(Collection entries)
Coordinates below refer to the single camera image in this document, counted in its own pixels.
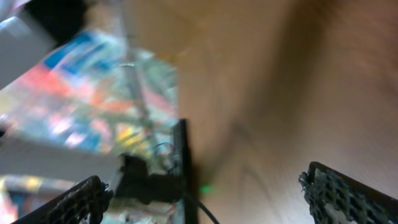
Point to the colourful abstract wall painting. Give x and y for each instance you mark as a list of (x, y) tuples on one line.
[(87, 95)]

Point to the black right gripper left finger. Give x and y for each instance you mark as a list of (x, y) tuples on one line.
[(86, 202)]

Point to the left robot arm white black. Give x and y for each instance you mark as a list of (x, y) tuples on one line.
[(26, 38)]

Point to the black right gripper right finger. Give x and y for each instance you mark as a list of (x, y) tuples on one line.
[(335, 198)]

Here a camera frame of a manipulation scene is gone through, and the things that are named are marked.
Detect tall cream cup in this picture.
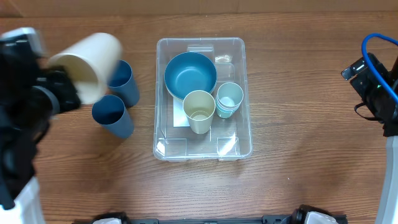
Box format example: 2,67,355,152
47,32,123,105
183,90,216,134

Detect tall blue cup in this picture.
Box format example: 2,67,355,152
91,95,134,139
108,60,140,107

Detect small grey cup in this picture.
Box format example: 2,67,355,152
216,82,244,110

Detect dark blue bowl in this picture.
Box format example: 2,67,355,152
164,52,218,98

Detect small light blue cup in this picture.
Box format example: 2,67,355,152
216,104,239,114

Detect small mint green cup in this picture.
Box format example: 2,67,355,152
217,111,233,119

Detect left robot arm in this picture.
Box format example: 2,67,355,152
1,67,81,223

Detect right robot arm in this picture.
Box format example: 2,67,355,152
347,58,397,223

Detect white label in bin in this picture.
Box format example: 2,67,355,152
173,98,190,128

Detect clear plastic storage bin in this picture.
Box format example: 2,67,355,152
153,37,253,162

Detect right blue cable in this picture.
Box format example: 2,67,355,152
361,32,398,105

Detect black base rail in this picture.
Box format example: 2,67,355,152
73,204,348,224

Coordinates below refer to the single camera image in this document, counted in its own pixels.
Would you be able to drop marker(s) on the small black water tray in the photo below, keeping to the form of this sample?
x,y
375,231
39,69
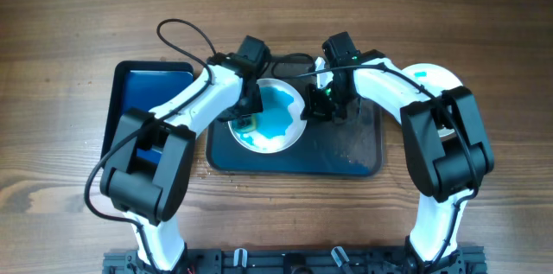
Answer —
x,y
143,85

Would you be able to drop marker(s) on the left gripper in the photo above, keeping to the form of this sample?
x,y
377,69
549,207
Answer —
x,y
256,108

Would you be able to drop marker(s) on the green and yellow sponge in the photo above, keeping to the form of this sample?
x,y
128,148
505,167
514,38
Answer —
x,y
245,124

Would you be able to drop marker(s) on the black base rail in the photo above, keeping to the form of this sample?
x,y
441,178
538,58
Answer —
x,y
384,259

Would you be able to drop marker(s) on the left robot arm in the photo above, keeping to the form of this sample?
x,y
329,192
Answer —
x,y
157,111

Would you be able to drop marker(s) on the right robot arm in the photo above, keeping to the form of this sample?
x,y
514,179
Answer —
x,y
446,147

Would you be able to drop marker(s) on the dark brown serving tray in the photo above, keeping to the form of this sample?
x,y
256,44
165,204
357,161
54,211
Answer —
x,y
350,149

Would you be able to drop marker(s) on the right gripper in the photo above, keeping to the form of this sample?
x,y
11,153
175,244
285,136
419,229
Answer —
x,y
314,110

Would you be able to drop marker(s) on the white plate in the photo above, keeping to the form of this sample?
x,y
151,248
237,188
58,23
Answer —
x,y
279,125
434,78

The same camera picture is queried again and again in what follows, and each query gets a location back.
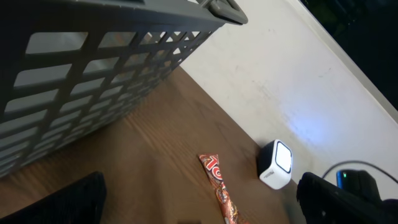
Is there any red brown snack bag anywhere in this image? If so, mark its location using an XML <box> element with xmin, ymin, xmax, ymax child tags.
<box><xmin>198</xmin><ymin>154</ymin><xmax>248</xmax><ymax>224</ymax></box>

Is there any black right camera cable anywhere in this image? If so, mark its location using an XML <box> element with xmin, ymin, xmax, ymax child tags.
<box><xmin>322</xmin><ymin>159</ymin><xmax>398</xmax><ymax>184</ymax></box>

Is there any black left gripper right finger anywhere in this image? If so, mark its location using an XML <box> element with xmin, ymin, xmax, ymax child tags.
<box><xmin>296</xmin><ymin>172</ymin><xmax>397</xmax><ymax>224</ymax></box>

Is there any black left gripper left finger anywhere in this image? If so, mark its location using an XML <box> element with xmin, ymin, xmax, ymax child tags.
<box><xmin>1</xmin><ymin>172</ymin><xmax>107</xmax><ymax>224</ymax></box>

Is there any grey plastic shopping basket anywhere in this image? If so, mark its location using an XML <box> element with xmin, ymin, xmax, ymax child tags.
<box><xmin>1</xmin><ymin>0</ymin><xmax>248</xmax><ymax>176</ymax></box>

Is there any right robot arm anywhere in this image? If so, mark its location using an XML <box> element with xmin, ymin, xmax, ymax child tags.
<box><xmin>336</xmin><ymin>169</ymin><xmax>381</xmax><ymax>203</ymax></box>

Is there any white barcode scanner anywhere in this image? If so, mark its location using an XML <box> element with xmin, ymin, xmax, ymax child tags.
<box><xmin>256</xmin><ymin>139</ymin><xmax>293</xmax><ymax>190</ymax></box>

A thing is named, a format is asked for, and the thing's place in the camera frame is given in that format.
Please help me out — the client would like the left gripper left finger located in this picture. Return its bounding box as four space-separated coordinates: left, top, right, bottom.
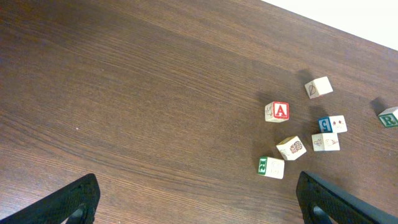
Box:
1 174 100 224

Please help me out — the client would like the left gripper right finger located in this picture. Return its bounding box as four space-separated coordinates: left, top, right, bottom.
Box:
296 171 397 224

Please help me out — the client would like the wooden block pineapple green side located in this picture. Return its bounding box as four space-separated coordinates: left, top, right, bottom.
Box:
276 136 307 161

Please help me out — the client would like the wooden block blue side centre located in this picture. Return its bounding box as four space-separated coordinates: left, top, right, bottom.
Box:
312 133 340 152

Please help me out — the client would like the plain wooden block green R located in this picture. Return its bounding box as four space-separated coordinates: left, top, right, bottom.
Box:
257 157 285 179

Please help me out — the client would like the wooden block blue 5 side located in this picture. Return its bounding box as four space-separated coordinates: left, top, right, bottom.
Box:
318 115 348 133

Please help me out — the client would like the wooden block red A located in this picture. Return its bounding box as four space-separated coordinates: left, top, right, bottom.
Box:
264 101 290 123

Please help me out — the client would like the wooden block green R side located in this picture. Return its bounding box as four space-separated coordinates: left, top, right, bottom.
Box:
377 106 398 128

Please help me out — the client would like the wooden block red K side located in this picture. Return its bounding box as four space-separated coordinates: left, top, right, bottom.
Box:
304 77 333 99

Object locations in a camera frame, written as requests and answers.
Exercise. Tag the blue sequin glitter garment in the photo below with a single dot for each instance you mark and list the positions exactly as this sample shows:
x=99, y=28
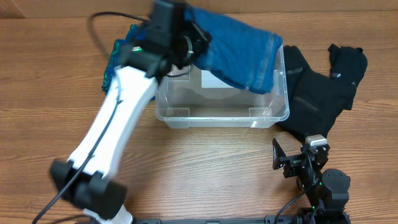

**The problem**
A verbatim copy of the data, with all pictures omitted, is the required output.

**Reply to the exercise**
Coordinates below refer to the single camera image in this document, counted in its own pixels.
Point to the colourful abstract wall painting. Give x and y for each instance you mark as a list of (x, y) tuples on one line.
[(87, 95)]

Point to the black right gripper left finger. Give x and y for each instance you mark as a list of (x, y) tuples on one line.
[(86, 202)]

Point to the left robot arm white black. Give x and y for each instance you mark as a list of (x, y) tuples on one line.
[(26, 38)]

Point to the black right gripper right finger. Give x and y for each instance you mark as a list of (x, y) tuples on one line.
[(335, 198)]

Here a camera frame of a manipulation scene is gone through, and the things that are named are marked.
Detect tall cream cup in this picture.
Box format example: 2,67,355,152
47,32,123,105
183,90,216,134

Detect tall blue cup in this picture.
Box format example: 2,67,355,152
91,95,134,139
108,60,140,107

Detect small grey cup in this picture.
Box format example: 2,67,355,152
216,82,244,110

Detect dark blue bowl in this picture.
Box format example: 2,67,355,152
164,52,218,98

Detect small light blue cup in this picture.
Box format example: 2,67,355,152
216,104,239,114

Detect small mint green cup in this picture.
Box format example: 2,67,355,152
217,111,233,119

Detect left robot arm in this picture.
Box format example: 2,67,355,152
1,67,81,223

Detect right robot arm in this picture.
Box format example: 2,67,355,152
347,58,397,223

Detect white label in bin in this picture.
Box format example: 2,67,355,152
173,98,190,128

Detect clear plastic storage bin in this picture.
Box format example: 2,67,355,152
153,37,253,162

Detect right blue cable in this picture.
Box format example: 2,67,355,152
361,32,398,105

Detect black base rail in this picture.
Box format example: 2,67,355,152
73,204,348,224

Coordinates below refer to the single camera image in this document, counted in its own pixels.
Would you be able to drop marker(s) on the small black water tray in the photo below, keeping to the form of this sample?
x,y
375,231
39,69
Answer —
x,y
143,85

Would you be able to drop marker(s) on the left gripper in the photo above, keeping to the form of this sample?
x,y
377,69
549,207
Answer —
x,y
256,108

Would you be able to drop marker(s) on the green and yellow sponge in the photo above, keeping to the form of this sample?
x,y
128,148
505,167
514,38
Answer —
x,y
245,124

Would you be able to drop marker(s) on the black base rail in the photo above, keeping to the form of this sample?
x,y
441,178
538,58
Answer —
x,y
384,259

Would you be able to drop marker(s) on the left robot arm in the photo above, keeping to the form of this sample?
x,y
329,192
Answer —
x,y
157,111

Would you be able to drop marker(s) on the right robot arm in the photo above, keeping to the form of this sample?
x,y
514,179
Answer —
x,y
446,147

Would you be able to drop marker(s) on the dark brown serving tray in the photo above, keeping to the form of this sample?
x,y
256,44
165,204
357,161
54,211
Answer —
x,y
350,149

Would you be able to drop marker(s) on the right gripper in the photo above, keeping to the form of this sample?
x,y
11,153
175,244
285,136
419,229
Answer —
x,y
314,110

Would you be able to drop marker(s) on the white plate in the photo above, keeping to the form of this sample?
x,y
151,248
237,188
58,23
Answer —
x,y
279,125
434,78

The same camera picture is queried again and again in what follows, and each query gets a location back.
Is there any red brown snack bag anywhere in this image? If so, mark its location using an XML <box> element with xmin, ymin, xmax, ymax child tags.
<box><xmin>198</xmin><ymin>154</ymin><xmax>248</xmax><ymax>224</ymax></box>

Is there any black right camera cable anywhere in this image? If so, mark its location using an XML <box> element with xmin, ymin, xmax, ymax child tags.
<box><xmin>322</xmin><ymin>159</ymin><xmax>398</xmax><ymax>184</ymax></box>

Is there any black left gripper right finger anywhere in this image? If so, mark its location using an XML <box> element with xmin, ymin, xmax, ymax child tags.
<box><xmin>296</xmin><ymin>172</ymin><xmax>397</xmax><ymax>224</ymax></box>

Is there any black left gripper left finger anywhere in this image? If so, mark its location using an XML <box> element with xmin, ymin, xmax, ymax child tags.
<box><xmin>1</xmin><ymin>172</ymin><xmax>107</xmax><ymax>224</ymax></box>

Is there any grey plastic shopping basket anywhere in this image? If so, mark its location using an XML <box> element with xmin, ymin, xmax, ymax child tags.
<box><xmin>1</xmin><ymin>0</ymin><xmax>248</xmax><ymax>176</ymax></box>

Is there any right robot arm anywhere in this image? If so, mark its location using an XML <box> element with xmin, ymin, xmax, ymax child tags.
<box><xmin>336</xmin><ymin>169</ymin><xmax>381</xmax><ymax>203</ymax></box>

Is there any white barcode scanner anywhere in this image? If so, mark its location using an XML <box> element with xmin, ymin, xmax, ymax child tags.
<box><xmin>256</xmin><ymin>139</ymin><xmax>293</xmax><ymax>190</ymax></box>

A thing is named, a format is asked for, and the thing's place in the camera frame is given in that format.
Please help me out — the client would like the left gripper left finger located in this picture. Return its bounding box as four space-separated coordinates: left, top, right, bottom.
Box:
1 174 100 224

Please help me out — the client would like the left gripper right finger located in this picture. Return its bounding box as four space-separated coordinates: left, top, right, bottom.
Box:
296 171 397 224

Please help me out — the client would like the wooden block pineapple green side located in this picture. Return its bounding box as four space-separated coordinates: left, top, right, bottom.
Box:
276 136 307 161

Please help me out — the client would like the wooden block blue side centre located in this picture. Return its bounding box as four space-separated coordinates: left, top, right, bottom.
Box:
312 133 340 152

Please help me out — the client would like the plain wooden block green R located in this picture. Return its bounding box as four space-separated coordinates: left, top, right, bottom.
Box:
257 157 285 179

Please help me out — the client would like the wooden block blue 5 side located in this picture. Return its bounding box as four space-separated coordinates: left, top, right, bottom.
Box:
318 115 348 133

Please help me out — the client would like the wooden block red A located in this picture. Return its bounding box as four space-separated coordinates: left, top, right, bottom.
Box:
264 101 290 123

Please help me out — the client would like the wooden block green R side located in this picture. Return its bounding box as four space-separated coordinates: left, top, right, bottom.
Box:
377 106 398 128

Please help me out — the client would like the wooden block red K side located in this picture. Return its bounding box as four space-separated coordinates: left, top, right, bottom.
Box:
304 77 333 99

Object locations in a camera frame, written as requests and answers.
Exercise. Tag the blue sequin glitter garment in the photo below with a single dot for each instance you mark and list the positions exactly as this sample shows:
x=99, y=28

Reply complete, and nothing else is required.